_What you need to do_: Scan the entries below and state how many lines contain "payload". No other output.

_Task material_:
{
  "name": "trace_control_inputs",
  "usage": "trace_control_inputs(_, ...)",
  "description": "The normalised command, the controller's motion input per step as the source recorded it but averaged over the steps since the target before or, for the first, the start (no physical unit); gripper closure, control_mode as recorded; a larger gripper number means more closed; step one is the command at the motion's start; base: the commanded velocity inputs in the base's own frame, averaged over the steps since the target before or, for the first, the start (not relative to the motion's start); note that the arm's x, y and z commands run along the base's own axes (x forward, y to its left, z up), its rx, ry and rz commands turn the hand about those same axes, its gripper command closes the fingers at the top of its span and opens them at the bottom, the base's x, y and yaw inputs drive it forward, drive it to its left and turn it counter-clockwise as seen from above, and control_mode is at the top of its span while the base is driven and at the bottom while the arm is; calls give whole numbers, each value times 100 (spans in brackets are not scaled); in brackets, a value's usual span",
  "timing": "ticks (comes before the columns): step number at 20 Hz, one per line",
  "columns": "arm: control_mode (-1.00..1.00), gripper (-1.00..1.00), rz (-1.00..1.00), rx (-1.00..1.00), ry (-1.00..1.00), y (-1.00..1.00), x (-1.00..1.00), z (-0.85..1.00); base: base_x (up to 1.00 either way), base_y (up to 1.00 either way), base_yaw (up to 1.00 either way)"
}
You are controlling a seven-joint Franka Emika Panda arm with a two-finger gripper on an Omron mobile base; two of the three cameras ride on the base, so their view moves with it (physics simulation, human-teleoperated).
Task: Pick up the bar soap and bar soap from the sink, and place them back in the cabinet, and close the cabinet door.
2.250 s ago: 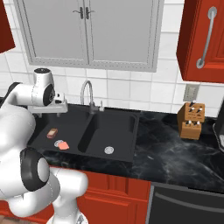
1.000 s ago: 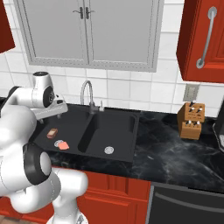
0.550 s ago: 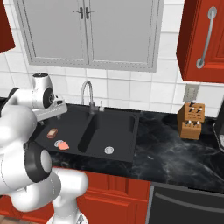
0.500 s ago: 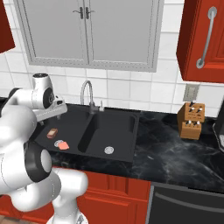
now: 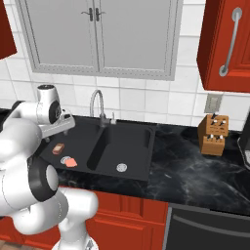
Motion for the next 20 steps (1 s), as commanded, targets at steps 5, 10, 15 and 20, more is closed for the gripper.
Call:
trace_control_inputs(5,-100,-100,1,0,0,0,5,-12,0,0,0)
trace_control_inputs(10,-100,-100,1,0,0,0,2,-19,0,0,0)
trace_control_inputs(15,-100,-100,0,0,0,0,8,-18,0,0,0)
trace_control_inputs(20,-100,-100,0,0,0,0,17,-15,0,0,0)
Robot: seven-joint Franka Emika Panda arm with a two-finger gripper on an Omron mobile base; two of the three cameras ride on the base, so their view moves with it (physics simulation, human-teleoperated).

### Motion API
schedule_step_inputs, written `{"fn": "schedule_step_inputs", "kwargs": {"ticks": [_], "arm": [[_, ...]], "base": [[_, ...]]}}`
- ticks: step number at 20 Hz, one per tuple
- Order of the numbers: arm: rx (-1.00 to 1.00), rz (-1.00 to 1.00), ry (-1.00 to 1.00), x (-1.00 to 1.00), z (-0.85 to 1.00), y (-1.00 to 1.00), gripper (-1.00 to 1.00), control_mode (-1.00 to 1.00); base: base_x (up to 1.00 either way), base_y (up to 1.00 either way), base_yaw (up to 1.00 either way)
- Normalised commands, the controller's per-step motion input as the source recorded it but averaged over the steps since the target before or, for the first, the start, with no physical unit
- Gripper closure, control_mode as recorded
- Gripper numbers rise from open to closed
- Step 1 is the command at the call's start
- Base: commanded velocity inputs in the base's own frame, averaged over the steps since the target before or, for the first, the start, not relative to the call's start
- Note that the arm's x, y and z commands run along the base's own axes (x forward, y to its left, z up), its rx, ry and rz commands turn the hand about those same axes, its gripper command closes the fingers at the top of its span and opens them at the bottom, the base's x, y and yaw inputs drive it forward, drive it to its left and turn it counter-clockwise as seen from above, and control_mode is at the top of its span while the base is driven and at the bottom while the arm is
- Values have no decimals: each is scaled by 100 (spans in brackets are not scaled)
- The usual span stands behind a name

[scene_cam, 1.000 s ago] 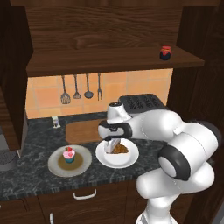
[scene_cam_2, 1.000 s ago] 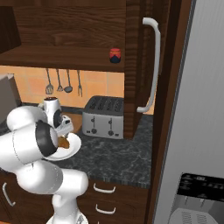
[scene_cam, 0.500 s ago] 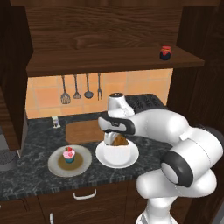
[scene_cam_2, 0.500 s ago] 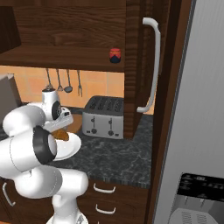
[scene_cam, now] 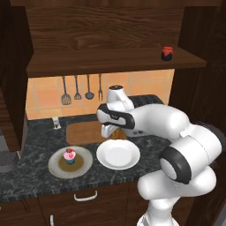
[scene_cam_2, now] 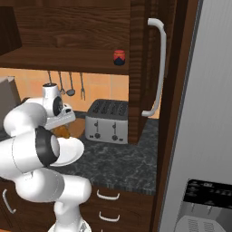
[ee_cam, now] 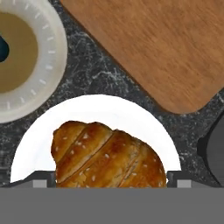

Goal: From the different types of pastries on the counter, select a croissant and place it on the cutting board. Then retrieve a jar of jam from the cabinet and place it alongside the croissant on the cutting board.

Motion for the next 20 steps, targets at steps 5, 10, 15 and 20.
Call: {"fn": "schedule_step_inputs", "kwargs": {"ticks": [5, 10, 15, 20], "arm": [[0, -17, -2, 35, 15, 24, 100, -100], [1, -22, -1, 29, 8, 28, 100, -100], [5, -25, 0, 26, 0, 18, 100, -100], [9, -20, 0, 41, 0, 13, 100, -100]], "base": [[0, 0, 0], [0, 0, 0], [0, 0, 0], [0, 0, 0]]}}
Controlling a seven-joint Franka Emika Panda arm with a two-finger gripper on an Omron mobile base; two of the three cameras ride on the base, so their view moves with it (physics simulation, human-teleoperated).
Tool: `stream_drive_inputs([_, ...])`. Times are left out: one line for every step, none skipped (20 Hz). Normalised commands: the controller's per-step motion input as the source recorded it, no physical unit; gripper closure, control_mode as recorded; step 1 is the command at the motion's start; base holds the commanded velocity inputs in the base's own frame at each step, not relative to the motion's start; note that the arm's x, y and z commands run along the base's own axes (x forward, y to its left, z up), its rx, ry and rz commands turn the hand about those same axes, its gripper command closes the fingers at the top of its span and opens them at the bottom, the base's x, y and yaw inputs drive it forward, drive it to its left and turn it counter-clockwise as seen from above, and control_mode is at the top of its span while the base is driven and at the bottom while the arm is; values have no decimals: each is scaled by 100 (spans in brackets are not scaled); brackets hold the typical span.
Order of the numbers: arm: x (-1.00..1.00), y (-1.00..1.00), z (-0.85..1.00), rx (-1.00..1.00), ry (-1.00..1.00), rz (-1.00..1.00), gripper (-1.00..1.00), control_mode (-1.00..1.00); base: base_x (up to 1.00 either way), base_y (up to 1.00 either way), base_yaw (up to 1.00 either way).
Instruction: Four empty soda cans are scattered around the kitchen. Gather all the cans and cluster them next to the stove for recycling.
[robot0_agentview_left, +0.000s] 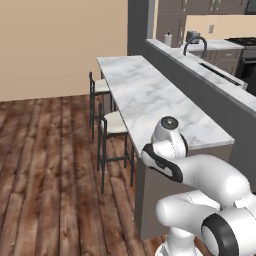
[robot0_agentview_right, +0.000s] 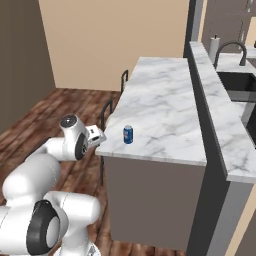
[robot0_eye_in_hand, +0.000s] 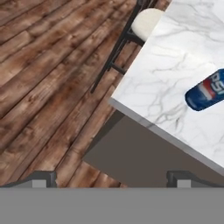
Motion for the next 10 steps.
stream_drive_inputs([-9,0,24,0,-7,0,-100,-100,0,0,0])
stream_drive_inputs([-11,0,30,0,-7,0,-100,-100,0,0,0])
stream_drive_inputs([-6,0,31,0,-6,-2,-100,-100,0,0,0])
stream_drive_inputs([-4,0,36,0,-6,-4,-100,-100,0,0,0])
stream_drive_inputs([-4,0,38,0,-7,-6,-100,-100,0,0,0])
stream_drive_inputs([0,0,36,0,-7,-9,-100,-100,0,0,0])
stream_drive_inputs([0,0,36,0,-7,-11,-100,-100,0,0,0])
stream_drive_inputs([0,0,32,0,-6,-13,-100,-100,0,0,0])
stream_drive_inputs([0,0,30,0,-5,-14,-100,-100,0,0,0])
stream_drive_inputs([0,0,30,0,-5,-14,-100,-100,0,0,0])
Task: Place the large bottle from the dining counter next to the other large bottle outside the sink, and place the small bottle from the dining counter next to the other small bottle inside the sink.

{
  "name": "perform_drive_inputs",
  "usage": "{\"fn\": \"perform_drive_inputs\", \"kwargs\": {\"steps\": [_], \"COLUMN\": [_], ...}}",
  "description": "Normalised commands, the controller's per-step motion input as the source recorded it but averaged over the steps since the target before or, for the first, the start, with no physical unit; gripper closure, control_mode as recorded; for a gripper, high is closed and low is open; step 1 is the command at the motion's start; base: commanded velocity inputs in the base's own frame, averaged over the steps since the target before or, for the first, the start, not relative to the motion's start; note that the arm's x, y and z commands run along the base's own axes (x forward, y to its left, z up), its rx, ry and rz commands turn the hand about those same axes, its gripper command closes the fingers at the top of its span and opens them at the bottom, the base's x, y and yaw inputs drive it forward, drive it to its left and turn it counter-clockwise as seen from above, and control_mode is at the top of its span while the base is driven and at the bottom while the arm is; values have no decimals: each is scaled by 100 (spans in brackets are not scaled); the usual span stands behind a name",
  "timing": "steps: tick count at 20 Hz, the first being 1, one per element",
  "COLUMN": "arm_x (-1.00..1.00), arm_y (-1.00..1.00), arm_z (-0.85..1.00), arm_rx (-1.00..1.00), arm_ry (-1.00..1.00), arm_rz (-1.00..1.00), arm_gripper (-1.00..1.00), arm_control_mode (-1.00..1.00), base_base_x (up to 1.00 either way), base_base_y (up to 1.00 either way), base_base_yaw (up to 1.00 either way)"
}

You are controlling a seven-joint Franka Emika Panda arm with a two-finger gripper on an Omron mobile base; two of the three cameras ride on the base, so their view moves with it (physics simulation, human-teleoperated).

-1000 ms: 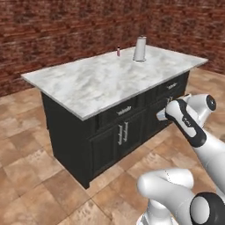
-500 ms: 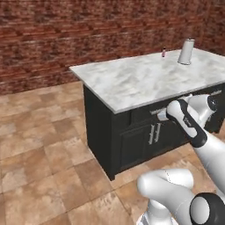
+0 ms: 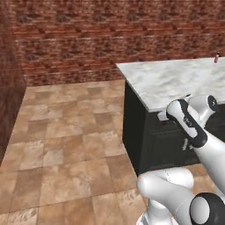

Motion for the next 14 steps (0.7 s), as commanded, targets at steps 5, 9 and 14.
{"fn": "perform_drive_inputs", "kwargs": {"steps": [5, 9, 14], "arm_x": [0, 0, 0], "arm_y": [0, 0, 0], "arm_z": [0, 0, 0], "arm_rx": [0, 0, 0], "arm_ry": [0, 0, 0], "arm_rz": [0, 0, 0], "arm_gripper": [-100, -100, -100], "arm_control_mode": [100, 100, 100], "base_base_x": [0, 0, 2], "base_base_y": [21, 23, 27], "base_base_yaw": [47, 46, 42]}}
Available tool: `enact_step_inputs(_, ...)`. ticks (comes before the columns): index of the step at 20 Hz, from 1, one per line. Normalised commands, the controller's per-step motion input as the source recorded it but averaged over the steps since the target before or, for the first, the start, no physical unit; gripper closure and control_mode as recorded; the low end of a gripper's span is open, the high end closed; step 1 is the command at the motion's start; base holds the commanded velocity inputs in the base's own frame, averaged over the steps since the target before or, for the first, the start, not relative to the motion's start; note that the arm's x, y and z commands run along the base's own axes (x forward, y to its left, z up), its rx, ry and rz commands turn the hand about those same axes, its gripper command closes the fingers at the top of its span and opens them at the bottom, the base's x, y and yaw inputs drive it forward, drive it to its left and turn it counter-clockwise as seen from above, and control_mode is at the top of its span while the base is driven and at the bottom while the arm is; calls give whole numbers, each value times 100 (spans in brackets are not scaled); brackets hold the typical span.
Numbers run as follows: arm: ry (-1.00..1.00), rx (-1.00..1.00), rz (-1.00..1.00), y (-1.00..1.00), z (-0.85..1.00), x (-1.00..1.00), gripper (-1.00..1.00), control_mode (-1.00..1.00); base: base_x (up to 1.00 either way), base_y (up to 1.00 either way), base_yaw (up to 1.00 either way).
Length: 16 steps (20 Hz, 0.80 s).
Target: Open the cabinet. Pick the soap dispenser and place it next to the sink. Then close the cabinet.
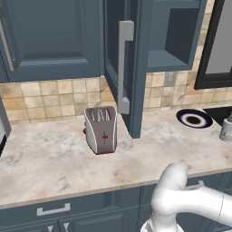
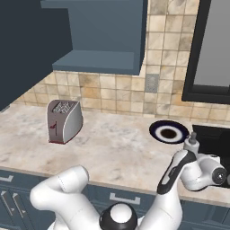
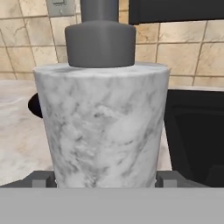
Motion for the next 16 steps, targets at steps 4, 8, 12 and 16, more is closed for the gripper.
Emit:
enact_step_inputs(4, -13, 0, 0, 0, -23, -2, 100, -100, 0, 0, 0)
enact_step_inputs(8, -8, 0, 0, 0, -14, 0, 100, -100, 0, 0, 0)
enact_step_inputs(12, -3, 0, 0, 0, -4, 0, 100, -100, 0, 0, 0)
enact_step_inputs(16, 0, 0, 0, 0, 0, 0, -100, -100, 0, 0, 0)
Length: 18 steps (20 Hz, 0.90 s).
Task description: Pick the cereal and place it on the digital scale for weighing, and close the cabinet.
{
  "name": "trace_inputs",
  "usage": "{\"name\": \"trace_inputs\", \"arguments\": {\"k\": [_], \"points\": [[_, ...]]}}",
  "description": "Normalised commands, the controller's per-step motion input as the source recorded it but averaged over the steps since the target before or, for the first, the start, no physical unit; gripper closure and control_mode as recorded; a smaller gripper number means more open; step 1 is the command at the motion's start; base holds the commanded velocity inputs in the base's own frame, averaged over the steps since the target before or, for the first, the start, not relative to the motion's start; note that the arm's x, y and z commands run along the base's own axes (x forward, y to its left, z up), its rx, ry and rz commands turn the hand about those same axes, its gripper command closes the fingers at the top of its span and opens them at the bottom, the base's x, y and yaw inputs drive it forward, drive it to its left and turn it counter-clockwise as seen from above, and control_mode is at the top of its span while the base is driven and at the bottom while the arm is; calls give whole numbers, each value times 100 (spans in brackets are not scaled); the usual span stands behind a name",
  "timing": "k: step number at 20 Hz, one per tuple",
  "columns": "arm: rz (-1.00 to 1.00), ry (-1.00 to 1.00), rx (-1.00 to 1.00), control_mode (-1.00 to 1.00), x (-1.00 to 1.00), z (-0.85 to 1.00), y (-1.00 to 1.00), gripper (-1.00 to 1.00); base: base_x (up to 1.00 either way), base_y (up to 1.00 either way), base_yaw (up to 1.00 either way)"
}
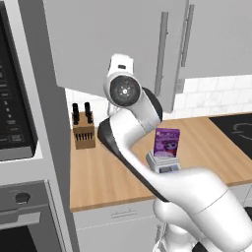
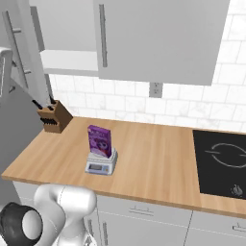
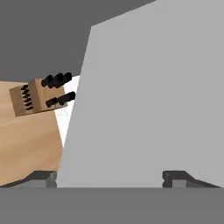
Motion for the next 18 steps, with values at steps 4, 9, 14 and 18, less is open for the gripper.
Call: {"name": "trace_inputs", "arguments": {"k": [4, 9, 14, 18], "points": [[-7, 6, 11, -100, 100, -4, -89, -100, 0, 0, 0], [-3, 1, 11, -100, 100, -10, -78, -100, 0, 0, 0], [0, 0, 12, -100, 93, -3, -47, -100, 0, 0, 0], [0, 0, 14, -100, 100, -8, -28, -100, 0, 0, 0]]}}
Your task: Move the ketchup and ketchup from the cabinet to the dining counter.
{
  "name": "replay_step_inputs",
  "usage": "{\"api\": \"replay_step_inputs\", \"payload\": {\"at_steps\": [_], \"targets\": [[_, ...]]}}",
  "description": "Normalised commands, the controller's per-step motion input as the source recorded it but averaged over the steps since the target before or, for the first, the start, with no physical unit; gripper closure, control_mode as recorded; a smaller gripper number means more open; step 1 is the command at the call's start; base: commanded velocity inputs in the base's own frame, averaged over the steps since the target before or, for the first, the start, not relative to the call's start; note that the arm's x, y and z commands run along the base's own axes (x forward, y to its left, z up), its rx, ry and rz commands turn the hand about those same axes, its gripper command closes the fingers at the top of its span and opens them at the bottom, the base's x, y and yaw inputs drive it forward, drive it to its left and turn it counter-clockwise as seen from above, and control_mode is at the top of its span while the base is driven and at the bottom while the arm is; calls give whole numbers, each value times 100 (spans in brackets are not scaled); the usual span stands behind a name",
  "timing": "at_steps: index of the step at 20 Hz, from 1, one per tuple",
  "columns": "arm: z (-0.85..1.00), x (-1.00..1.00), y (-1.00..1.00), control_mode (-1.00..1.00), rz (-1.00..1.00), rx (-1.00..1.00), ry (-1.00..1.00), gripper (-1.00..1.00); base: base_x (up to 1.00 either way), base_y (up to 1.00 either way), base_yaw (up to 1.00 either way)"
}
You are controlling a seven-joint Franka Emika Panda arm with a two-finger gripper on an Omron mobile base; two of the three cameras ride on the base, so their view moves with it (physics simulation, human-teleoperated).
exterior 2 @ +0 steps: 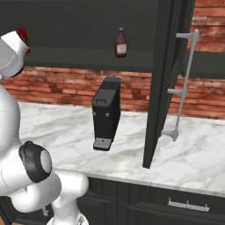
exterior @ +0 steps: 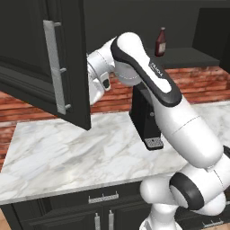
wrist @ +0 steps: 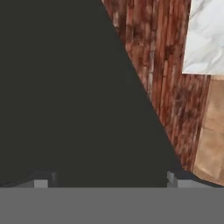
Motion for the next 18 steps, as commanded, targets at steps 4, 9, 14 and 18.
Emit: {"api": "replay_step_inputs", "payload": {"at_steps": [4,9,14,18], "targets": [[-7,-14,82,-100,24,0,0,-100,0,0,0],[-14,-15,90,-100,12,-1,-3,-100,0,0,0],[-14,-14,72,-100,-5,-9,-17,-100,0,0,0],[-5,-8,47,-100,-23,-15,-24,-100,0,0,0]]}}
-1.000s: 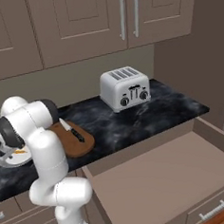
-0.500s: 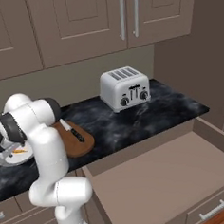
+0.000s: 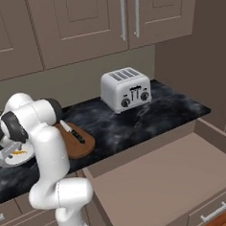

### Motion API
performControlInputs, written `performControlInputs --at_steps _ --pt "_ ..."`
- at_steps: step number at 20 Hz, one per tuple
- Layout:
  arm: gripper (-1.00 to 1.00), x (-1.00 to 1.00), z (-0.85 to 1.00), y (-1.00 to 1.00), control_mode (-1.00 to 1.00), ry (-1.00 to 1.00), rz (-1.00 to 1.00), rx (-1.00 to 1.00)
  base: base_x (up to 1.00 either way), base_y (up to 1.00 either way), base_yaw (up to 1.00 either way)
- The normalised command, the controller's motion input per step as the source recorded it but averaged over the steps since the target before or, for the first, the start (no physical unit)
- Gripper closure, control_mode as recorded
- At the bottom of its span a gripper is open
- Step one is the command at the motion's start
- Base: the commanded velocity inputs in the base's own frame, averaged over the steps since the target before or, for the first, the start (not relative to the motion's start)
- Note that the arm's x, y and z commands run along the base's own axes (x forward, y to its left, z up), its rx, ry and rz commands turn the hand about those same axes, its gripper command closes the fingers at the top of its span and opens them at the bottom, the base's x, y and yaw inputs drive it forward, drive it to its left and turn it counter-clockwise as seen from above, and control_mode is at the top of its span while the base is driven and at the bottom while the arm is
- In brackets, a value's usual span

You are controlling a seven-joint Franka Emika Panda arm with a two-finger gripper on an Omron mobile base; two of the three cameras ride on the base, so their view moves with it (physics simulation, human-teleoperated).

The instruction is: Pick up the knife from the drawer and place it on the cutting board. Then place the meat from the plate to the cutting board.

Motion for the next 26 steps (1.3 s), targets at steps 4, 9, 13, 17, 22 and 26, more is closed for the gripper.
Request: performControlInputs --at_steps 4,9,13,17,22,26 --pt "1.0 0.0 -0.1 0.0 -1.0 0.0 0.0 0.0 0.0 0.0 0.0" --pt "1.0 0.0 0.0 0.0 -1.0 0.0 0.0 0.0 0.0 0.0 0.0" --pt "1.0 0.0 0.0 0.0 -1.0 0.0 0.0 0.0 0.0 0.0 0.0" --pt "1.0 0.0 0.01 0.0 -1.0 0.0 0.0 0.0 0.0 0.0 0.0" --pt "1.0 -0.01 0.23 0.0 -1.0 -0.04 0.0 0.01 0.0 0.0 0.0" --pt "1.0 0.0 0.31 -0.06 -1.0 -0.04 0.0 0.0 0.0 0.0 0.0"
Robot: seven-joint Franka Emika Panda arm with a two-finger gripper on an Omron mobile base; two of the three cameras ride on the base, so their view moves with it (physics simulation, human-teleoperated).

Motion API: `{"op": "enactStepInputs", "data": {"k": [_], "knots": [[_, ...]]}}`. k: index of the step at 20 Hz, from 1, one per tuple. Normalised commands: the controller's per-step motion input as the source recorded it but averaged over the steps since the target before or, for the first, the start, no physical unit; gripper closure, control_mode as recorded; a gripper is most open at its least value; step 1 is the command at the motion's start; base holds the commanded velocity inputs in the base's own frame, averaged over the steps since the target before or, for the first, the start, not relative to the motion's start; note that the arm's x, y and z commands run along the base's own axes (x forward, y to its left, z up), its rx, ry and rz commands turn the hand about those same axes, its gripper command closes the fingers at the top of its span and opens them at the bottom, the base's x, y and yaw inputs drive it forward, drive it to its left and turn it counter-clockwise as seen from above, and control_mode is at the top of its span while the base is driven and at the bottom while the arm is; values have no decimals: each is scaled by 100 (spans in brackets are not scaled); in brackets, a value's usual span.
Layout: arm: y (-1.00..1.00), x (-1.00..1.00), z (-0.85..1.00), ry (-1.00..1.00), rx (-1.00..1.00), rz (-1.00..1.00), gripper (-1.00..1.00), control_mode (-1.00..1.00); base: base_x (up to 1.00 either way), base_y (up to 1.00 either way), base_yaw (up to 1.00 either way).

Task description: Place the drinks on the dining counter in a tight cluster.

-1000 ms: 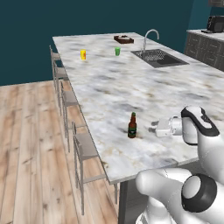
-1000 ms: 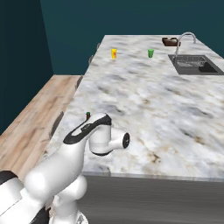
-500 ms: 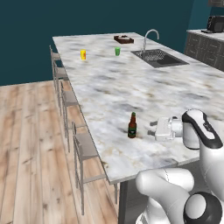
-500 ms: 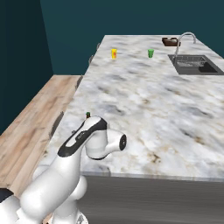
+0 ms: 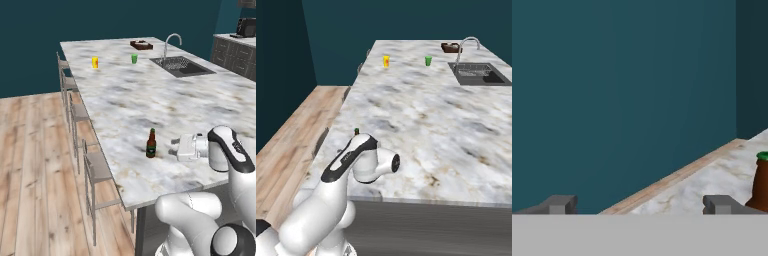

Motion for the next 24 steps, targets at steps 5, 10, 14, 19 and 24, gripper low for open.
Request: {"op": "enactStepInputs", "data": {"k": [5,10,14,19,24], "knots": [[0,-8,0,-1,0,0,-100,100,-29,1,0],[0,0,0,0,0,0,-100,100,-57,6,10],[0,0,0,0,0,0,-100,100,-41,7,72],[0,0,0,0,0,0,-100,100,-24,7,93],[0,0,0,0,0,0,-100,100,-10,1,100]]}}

_Expected answer_: 2